Similarly, poor readings from the manometer scales may have affected the accuracy of the results. This experiment will focus on the energy losses due to friction in the pipe, the relationship between head loss loss in pressure , friction factor, flow rate and Reynolds number for both laminar and turbulent flow in a smooth pipe will also be investigated. The setup began by first calibrating the apparatus before starting the experiment; the calibration was carried out by removing the trapped air bubbles from the linings of the connecting tubes that connect the pipes and the manometer. To improve the reliability of subsequent experiments, conducting the experiment in a controlled environment should be considered in order to minimise the effects of variation of temperature or viscosity in the fluid system. Hg H20 Head Loss m Volum e m3 Time s 22 22. The flow rates via the apparatus were adjusted using the control valve operation on the hydraulics bench. THEORY Viscosity of a fluid is its resistance that is produced when the fluid flows.

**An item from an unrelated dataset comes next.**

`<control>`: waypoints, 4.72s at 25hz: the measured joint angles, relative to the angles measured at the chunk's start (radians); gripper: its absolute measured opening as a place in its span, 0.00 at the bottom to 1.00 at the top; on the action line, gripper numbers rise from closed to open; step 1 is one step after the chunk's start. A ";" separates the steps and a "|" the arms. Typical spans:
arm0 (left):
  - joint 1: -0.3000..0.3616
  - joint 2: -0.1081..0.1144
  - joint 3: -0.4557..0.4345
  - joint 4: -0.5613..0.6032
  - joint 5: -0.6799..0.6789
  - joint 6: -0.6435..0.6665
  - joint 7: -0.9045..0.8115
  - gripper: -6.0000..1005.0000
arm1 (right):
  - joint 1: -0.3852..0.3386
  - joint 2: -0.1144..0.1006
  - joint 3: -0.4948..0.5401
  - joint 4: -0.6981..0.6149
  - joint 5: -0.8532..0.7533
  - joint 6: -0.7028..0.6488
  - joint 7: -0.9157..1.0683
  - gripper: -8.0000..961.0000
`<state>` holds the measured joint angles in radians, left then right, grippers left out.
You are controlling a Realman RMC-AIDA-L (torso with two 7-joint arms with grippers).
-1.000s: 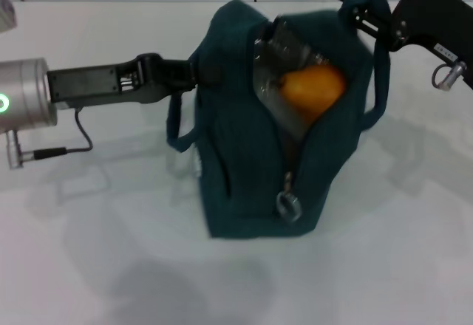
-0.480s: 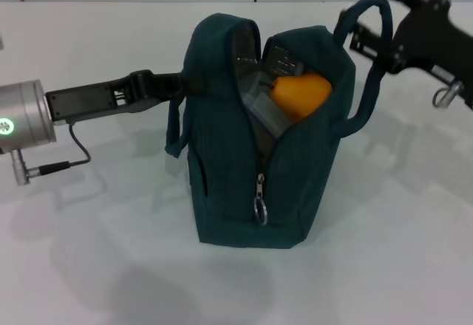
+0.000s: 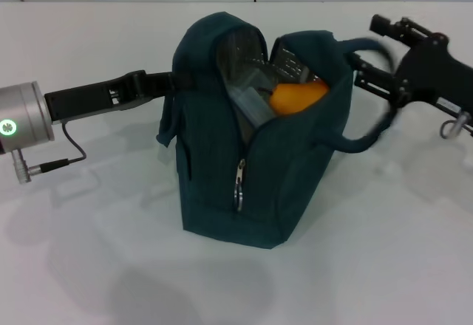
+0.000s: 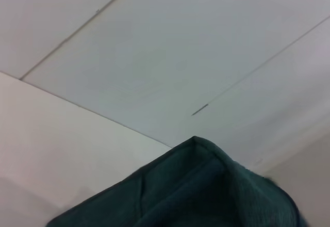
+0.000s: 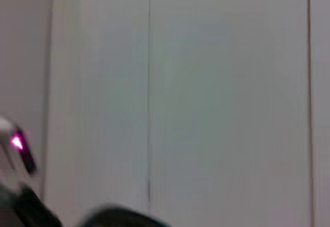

The slope of this linear relationship showed that as the flow rate increases, the velocity increases which means the Reynolds Number gets bigger and the head loss coefficient increases. Since mercury is considered a hazardous substance, it cannot be used in undergraduate fluid mechanics labs. This lab also allowed for the comparison of head loss values from measurement and then from calculative theory. LAB REPORT ENERGY LOSSES DUE TO FRICTION IN A CYLINDRICAL PIPE INTRODUCTION The flow of fluid in a pipe is accompanied by the loss of energies as a result of the interaction between the fluid and the viscous stresses on the wall of the pipe. It is possible to classify head losses as significant head losses or minor head losses.
The following steps should be followed. The head loss due to friction can be calculated from the Darcy-Weisbach equation: where: : head loss due to flow resistance f: Darcy-Weisbach coefficient L: pipe length D: pipe diameter v: average velocity g: gravitational acceleration. Hg h2 Δh cm. The experimental results should be divided into three groups laminar, transitional, and turbulent and plotted separately. Major losses are associated with frictional energy loss that is caused by the viscous effects of the fluid and roughness of the pipe wall. AIM AND OBJECTIVE The aim and objective of this experiment was to determine experimentally the head loss in a smooth cylindrical pipe and to establish its relationship with the fluid flow rate in the pipe.